BRIEF » Where does the word "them" occur in the material? Copy each line that has it.
##########
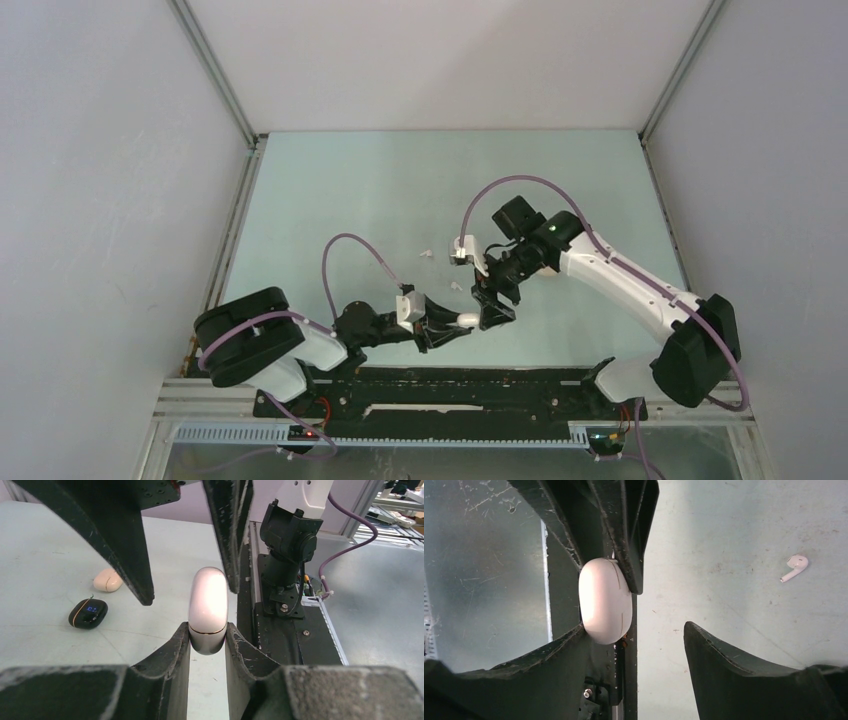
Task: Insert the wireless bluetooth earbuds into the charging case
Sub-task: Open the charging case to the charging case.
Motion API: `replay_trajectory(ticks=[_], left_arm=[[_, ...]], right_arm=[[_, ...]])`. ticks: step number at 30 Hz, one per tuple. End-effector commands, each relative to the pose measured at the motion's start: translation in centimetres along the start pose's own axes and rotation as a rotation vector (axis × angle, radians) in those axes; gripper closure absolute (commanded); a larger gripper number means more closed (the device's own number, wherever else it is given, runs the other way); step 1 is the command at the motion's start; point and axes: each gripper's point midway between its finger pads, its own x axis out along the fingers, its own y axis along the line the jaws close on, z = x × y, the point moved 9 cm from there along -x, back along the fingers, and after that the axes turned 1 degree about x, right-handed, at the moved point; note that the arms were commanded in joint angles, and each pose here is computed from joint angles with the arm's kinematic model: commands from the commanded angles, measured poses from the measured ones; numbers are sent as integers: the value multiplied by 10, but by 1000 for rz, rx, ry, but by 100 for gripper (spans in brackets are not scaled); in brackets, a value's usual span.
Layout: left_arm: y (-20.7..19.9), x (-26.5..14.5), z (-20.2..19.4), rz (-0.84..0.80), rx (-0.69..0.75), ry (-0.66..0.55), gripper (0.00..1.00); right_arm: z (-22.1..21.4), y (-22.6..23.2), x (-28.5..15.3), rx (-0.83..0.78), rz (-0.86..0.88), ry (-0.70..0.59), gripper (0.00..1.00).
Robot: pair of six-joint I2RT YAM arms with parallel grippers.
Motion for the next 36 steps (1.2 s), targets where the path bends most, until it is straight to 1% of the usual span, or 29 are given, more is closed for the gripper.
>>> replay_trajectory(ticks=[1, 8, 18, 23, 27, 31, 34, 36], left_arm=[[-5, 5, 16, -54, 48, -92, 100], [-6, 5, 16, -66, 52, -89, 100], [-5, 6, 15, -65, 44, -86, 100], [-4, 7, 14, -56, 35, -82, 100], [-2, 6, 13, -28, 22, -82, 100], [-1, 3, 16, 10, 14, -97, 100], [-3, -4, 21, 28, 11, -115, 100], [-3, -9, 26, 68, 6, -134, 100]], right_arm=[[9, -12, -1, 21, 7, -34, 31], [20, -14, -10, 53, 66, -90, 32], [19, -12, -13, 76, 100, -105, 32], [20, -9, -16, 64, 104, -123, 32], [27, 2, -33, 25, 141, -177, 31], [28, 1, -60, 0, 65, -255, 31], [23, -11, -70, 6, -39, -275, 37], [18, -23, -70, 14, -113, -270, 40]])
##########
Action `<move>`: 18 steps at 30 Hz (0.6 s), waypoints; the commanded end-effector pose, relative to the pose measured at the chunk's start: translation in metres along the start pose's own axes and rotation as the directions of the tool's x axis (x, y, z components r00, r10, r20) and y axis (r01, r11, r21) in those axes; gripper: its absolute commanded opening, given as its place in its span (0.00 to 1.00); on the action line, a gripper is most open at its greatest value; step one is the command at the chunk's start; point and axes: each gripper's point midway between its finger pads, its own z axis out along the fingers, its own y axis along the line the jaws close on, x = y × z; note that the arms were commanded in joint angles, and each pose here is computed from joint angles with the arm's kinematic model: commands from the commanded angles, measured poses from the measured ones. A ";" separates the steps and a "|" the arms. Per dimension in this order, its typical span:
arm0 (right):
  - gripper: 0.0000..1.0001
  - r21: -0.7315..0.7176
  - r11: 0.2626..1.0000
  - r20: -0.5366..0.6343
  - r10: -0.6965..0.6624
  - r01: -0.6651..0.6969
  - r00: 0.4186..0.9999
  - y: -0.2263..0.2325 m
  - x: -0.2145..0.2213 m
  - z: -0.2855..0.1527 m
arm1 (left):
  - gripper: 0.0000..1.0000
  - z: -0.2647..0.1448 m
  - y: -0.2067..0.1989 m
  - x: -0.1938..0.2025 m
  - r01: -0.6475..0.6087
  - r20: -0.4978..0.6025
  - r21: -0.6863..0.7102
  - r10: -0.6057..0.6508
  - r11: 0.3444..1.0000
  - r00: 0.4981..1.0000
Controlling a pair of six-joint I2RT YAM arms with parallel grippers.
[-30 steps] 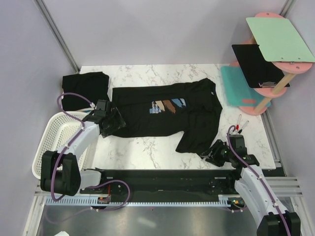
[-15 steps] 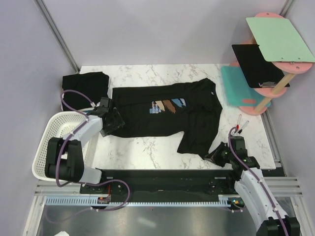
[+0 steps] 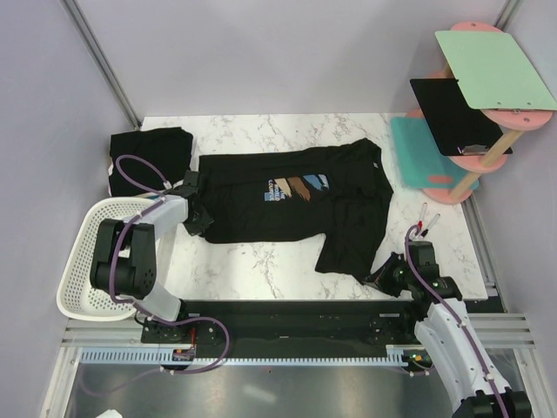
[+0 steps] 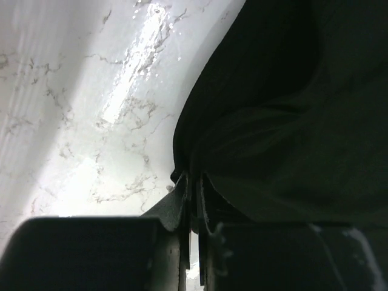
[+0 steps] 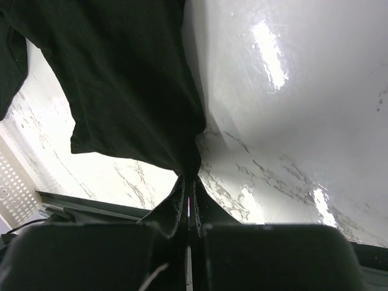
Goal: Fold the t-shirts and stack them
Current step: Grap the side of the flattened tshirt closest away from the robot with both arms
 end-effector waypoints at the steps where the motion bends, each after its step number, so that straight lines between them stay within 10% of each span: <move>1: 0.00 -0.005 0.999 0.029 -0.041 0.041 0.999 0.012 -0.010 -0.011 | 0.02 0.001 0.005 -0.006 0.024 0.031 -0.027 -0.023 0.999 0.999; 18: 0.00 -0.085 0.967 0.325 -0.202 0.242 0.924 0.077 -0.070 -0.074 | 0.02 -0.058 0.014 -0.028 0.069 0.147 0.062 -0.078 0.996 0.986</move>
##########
THE ANSWER »
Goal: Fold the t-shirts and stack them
 end-effector waypoints at the steps where the motion bends, each after its step number, so that straight lines between them stay within 10% of each span: <move>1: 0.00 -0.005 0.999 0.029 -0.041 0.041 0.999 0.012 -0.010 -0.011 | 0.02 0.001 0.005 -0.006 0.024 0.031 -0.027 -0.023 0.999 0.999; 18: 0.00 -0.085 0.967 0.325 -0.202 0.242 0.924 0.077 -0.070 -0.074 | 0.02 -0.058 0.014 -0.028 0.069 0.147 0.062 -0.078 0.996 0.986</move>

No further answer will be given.